[slurm-users] Running job is canceled when starting a new job from queue

Mon Oct 28 13:03:50 UTC 2019

Hello Uwe,

when the requested time limit of a job runs out the job is cancelled and terminated with signal SIGTERM (15) and later on SIGKILL (9) if that should fail, the job gets the state „TIMEOUT“.
However the job 161 gets killed immediately by SIGKILL and gets the state „FAILED“. That suggest that it wasn’t due to a timeout but something external.
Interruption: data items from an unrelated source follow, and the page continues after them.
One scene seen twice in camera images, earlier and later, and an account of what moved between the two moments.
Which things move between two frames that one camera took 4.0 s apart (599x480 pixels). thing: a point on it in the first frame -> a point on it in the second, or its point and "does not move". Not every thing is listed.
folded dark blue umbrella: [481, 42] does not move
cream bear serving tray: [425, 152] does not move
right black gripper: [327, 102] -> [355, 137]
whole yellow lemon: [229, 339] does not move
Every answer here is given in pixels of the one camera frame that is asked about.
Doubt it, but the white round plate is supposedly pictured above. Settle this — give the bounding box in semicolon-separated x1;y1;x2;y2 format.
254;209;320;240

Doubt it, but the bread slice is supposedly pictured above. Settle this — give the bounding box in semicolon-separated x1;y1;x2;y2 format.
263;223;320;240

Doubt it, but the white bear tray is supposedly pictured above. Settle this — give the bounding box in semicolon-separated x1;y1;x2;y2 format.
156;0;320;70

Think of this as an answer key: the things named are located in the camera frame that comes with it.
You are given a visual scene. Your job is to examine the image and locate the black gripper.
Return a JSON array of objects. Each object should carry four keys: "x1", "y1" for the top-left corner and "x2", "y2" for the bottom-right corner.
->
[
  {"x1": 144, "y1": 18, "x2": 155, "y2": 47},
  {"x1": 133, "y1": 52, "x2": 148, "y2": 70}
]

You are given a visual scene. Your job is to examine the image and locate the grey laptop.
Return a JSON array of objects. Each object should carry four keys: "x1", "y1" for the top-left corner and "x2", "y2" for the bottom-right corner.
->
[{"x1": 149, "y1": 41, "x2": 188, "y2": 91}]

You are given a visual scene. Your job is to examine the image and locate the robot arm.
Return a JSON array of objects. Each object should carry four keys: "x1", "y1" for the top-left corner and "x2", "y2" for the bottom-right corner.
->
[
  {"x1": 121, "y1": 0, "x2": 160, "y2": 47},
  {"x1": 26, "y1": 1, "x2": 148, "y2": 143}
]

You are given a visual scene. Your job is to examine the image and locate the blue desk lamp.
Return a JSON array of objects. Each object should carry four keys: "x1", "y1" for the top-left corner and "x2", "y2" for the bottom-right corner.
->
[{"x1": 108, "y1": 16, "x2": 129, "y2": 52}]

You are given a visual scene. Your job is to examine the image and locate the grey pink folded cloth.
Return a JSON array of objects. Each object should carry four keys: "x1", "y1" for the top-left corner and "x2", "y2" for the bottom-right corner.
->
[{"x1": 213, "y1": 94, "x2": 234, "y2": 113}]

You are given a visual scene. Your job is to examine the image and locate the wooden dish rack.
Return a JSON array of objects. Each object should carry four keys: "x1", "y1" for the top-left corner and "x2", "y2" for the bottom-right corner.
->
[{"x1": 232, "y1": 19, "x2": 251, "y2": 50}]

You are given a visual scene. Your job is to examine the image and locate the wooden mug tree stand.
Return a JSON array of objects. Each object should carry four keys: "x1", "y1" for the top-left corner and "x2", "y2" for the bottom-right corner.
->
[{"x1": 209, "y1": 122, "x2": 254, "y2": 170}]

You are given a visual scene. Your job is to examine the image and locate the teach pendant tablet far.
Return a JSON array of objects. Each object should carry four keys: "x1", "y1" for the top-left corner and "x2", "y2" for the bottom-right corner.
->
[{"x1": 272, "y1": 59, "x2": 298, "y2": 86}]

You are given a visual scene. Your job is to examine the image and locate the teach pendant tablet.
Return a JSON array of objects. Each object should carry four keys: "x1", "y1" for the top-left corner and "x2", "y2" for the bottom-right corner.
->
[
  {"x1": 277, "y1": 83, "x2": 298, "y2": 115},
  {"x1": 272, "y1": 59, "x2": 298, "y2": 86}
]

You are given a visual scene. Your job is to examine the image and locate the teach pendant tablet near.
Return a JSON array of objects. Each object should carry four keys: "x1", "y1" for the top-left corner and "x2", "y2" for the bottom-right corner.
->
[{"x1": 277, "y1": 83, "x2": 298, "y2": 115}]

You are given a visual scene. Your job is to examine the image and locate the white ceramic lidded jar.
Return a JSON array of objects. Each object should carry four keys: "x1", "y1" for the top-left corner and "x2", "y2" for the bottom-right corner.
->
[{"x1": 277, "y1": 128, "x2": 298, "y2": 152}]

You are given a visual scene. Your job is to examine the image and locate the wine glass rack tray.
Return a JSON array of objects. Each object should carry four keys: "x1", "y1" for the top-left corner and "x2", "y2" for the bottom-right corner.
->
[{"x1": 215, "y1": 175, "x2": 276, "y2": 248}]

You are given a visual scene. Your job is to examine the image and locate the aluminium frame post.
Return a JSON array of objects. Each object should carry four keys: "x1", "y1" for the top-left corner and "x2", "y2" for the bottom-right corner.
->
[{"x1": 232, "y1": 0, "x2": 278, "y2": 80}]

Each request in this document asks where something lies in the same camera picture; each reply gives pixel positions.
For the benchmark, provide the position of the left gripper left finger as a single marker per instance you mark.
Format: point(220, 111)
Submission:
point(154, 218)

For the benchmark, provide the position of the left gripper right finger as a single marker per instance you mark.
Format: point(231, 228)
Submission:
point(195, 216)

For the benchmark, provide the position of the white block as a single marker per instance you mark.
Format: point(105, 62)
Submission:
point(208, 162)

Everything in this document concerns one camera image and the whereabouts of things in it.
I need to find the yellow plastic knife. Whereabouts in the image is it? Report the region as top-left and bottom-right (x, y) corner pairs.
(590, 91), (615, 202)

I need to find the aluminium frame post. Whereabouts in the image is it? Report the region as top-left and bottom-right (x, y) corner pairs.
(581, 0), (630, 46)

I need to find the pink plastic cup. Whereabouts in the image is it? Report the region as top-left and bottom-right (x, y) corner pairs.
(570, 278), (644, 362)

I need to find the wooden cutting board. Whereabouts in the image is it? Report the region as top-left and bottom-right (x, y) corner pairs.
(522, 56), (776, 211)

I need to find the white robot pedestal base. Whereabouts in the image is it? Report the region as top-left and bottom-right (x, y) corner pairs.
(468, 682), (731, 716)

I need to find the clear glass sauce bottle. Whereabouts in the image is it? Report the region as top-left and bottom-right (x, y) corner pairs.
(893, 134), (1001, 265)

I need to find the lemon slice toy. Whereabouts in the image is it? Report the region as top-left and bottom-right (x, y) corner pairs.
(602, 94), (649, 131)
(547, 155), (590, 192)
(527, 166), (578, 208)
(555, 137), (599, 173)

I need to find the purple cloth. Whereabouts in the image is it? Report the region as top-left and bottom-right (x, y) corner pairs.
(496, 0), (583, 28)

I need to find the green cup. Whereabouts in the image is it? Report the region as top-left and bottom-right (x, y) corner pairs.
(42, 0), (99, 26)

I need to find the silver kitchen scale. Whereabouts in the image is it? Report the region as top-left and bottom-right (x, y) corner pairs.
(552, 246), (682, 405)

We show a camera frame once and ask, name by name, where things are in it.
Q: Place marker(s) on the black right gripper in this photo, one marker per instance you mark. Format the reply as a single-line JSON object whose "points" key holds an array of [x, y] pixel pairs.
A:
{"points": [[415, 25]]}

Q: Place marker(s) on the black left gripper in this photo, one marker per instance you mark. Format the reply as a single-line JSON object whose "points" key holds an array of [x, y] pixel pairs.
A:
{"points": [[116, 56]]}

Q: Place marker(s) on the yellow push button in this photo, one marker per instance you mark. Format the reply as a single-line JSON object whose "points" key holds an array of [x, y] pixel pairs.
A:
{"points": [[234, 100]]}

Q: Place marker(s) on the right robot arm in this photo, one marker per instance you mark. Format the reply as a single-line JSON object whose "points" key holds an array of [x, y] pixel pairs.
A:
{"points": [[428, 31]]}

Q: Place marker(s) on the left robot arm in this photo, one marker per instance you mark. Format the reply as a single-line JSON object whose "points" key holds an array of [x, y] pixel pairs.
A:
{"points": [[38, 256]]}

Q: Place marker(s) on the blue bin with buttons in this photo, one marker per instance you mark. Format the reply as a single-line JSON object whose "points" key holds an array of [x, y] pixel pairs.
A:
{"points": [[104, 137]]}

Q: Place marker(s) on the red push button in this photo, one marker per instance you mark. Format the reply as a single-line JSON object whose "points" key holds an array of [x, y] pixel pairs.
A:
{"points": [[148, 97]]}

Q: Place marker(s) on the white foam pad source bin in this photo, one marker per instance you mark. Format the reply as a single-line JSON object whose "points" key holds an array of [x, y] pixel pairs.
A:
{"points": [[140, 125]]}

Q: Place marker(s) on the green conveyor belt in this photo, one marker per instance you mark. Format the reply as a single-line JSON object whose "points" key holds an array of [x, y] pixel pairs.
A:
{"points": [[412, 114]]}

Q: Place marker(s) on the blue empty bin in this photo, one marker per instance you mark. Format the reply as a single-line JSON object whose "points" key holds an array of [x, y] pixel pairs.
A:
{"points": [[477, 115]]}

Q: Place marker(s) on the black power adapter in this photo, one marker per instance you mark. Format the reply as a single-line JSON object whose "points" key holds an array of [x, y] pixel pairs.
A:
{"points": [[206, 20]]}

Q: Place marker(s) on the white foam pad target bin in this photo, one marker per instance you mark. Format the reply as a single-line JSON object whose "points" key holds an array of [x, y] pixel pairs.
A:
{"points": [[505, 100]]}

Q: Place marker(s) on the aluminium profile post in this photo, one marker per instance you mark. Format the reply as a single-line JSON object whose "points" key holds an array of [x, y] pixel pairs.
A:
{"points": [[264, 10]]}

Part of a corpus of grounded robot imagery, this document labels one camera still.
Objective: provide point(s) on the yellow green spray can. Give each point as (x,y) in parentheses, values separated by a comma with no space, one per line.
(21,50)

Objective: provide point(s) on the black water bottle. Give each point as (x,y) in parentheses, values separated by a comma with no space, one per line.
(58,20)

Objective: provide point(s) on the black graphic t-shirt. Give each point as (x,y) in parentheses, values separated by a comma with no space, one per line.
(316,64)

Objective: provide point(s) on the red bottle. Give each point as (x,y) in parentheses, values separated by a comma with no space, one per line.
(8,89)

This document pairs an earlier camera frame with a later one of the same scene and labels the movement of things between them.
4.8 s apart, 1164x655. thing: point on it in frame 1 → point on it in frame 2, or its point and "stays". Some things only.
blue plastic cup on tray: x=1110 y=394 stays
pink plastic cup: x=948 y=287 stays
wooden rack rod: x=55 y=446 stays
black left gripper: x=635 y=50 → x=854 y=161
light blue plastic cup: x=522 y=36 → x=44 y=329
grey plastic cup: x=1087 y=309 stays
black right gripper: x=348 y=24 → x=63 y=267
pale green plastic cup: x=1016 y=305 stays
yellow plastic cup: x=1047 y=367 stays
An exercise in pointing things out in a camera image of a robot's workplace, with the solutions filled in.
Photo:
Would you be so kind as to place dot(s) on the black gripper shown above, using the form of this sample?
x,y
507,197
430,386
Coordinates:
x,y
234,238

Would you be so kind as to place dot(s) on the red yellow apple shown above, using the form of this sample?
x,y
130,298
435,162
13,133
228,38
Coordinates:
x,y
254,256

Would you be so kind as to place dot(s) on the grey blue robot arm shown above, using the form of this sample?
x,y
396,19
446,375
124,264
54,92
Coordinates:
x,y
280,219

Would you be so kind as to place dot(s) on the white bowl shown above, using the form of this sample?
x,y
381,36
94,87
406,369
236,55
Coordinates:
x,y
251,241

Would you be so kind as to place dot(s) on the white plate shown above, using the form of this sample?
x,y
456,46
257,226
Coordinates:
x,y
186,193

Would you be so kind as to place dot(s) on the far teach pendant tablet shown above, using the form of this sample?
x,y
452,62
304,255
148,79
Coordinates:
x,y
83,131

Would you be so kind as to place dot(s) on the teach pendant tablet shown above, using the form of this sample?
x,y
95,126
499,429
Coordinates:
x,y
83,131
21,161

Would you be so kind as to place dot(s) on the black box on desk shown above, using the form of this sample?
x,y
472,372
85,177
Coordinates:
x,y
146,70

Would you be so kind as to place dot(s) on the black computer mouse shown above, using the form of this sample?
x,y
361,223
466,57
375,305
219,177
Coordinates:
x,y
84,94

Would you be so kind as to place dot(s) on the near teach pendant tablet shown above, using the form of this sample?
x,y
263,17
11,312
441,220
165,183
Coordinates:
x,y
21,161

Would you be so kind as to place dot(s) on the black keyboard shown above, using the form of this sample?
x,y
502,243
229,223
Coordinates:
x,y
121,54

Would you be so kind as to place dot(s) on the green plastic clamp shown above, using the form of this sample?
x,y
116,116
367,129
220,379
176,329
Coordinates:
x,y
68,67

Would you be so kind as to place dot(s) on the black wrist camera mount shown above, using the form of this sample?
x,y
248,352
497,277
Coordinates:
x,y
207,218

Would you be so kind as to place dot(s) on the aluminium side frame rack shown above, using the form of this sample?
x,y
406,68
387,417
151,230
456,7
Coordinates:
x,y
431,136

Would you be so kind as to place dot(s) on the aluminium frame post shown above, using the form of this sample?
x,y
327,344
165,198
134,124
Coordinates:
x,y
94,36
It might have been an out-of-memory kill of the system. Did the syslog contain any clues?

Kind regards,
Lech

> Am 28.10.2019 um 13:33 schrieb Uwe Seher <uwe.seher at gmail.com>:
> 
> Hello group!
> While running our first jobs i git a strange issue while running multiple Jobs on a single partition.
> The partition is a single Node with 32 cores and 128GB memory. ther is a queue with three jobs each should use 15 cores, memory usage is not important. As planned 2 jobs are running, sharing the node as expected (job 160 and 161 in the below log) and onr is waitimg (168). After the first job is completed job 168 starts as expected. But after that the other running job 161 is terminated with exit code 9 ( Ran out of CPU time ). At the End the new started Job 168 is also terminate with exit code 9. On another node the same happens, but the new stareed job ist running as expected.  
> I suspect that there is a problem in freeing the resources (here: cores) but i have no clue how to avoid this issue. The logs from below and the slurmd.log of the node are also in the attachment.
> 
> Thank you in advance
> Uwe Seher
> 
> 
> slurmctld.log:
> [2019-10-27T06:33:27.735] debug:  sched: Running job scheduler
> [2019-10-27T06:33:54.970] debug:  backfill: beginning
> [2019-10-27T06:33:54.970] debug:  backfill: 1 jobs to backfill
> [2019-10-27T06:34:02.328] _job_complete: JobID=160 State=0x1 NodeCnt=1 WEXITSTATUS 0
> [2019-10-27T06:34:02.328] email msg to bla at blubb.com: SLURM Job_id=160 Name=1805-Modell-v201 Ended, Run time 1-17:46:26, COMPLETED, ExitCode 0
> [2019-10-27T06:34:02.331] _job_complete: JobID=160 State=0x8003 NodeCnt=1 done
> [2019-10-27T06:34:03.665] debug:  sched: Running job scheduler
> [2019-10-27T06:34:03.665] email msg to bla at blubb.com: SLURM Job_id=168 Name=1805-Modell-v206 Began, Queued time 1-17:00:19
> [2019-10-27T06:34:03.667] sched: Allocate JobID=168 NodeList=vhost-2 #CPUs=15 Partition=vh2
> [2019-10-27T06:34:03.708] _job_complete: JobID=161 State=0x1 NodeCnt=1 WTERMSIG 9
> [2019-10-27T06:34:03.709] email msg to bla at blubb.com: SLURM Job_id=161 Name=1805-Modell-v202 Failed, Run time 1-17:46:15, FAILED
> [2019-10-27T06:34:03.710] _job_complete: JobID=161 State=0x8005 NodeCnt=1 done
> [2019-10-27T06:34:06.999] debug:  sched: Running job scheduler
> [2019-10-27T06:34:06.999] _job_complete: JobID=168 State=0x1 NodeCnt=1 WTERMSIG 9
> [2019-10-27T06:34:07.000] email msg to bla at blubb.com: SLURM Job_id=168 Name=1805-Modell-v206 Failed, Run time 00:00:03, FAILED
> [2019-10-27T06:34:07.001] _job_complete: JobID=168 State=0x8005 NodeCnt=1 done
> 
> slurm.conf:
> # SCHEDULING
> SchedulerType=sched/backfill
> #SchedulerAuth=
> #SelectType=select/linear
> SelectType=select/cons_res
> SelectTypeParameters=CR_Core
> FastSchedule=1
> OverTimeLimit=UNLIMITED
> 
> <2019-10-28_logfiles.txt>